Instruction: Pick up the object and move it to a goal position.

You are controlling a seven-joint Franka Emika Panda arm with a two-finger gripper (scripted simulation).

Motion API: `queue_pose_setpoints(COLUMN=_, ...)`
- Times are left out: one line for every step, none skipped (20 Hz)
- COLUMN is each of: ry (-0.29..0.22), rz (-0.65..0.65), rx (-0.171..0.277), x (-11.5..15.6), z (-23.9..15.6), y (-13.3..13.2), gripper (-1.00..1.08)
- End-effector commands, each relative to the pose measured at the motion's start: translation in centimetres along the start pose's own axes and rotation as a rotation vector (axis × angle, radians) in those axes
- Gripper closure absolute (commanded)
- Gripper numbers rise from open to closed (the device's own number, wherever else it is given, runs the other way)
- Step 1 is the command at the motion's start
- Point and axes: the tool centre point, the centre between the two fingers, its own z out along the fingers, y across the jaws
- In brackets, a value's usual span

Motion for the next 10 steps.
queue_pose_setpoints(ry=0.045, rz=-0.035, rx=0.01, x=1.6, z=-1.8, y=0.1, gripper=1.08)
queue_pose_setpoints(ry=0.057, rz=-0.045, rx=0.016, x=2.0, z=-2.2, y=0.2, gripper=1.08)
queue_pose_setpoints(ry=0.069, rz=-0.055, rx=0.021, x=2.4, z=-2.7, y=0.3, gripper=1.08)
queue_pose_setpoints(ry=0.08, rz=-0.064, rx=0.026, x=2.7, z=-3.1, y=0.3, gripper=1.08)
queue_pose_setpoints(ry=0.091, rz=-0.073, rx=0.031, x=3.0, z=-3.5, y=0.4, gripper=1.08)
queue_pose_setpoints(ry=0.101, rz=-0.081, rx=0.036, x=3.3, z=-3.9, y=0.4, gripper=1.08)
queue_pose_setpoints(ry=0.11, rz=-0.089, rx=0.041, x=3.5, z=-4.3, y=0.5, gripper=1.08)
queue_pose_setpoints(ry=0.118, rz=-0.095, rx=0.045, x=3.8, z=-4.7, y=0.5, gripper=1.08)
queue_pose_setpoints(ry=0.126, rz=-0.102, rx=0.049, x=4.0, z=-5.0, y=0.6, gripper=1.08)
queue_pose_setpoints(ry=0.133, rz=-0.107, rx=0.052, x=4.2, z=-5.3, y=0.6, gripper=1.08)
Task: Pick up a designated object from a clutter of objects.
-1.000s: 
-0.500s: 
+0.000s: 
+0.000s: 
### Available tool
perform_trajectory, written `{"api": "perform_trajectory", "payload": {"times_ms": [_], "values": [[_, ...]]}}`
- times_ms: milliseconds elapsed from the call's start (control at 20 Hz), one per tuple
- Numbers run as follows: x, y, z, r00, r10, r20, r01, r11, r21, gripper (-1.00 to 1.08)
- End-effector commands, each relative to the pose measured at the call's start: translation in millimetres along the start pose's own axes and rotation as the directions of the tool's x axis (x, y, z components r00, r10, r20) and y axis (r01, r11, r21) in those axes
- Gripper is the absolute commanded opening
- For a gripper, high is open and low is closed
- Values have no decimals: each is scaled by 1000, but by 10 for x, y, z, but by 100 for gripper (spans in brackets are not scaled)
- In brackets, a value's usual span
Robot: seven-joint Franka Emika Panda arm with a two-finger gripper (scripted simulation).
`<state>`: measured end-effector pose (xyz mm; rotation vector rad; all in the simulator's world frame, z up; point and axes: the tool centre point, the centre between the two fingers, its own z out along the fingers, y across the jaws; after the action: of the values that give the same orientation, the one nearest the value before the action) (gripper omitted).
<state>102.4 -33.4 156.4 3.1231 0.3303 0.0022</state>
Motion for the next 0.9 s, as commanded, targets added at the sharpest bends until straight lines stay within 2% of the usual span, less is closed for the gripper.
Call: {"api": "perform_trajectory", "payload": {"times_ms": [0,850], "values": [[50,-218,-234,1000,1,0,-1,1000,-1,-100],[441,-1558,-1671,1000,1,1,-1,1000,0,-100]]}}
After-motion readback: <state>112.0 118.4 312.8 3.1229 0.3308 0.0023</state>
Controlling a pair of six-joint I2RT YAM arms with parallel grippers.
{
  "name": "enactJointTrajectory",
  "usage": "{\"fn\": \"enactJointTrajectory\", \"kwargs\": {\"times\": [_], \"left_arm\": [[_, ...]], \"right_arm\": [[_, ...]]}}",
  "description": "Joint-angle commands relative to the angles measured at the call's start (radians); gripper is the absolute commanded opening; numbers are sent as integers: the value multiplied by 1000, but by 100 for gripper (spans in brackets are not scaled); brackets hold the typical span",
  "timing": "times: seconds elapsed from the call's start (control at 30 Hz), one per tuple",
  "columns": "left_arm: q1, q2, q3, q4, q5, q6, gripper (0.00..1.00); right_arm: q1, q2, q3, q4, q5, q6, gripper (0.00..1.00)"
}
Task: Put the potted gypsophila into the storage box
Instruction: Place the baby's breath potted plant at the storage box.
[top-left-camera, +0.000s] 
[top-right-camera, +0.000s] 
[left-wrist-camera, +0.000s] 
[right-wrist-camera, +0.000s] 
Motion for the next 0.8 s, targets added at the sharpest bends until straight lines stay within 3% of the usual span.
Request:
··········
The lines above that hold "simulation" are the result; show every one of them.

**Exercise output**
You are controlling a seven-joint Franka Emika Panda arm with a two-finger gripper (scripted simulation).
Robot: seven-joint Franka Emika Panda arm with a two-finger gripper (scripted simulation).

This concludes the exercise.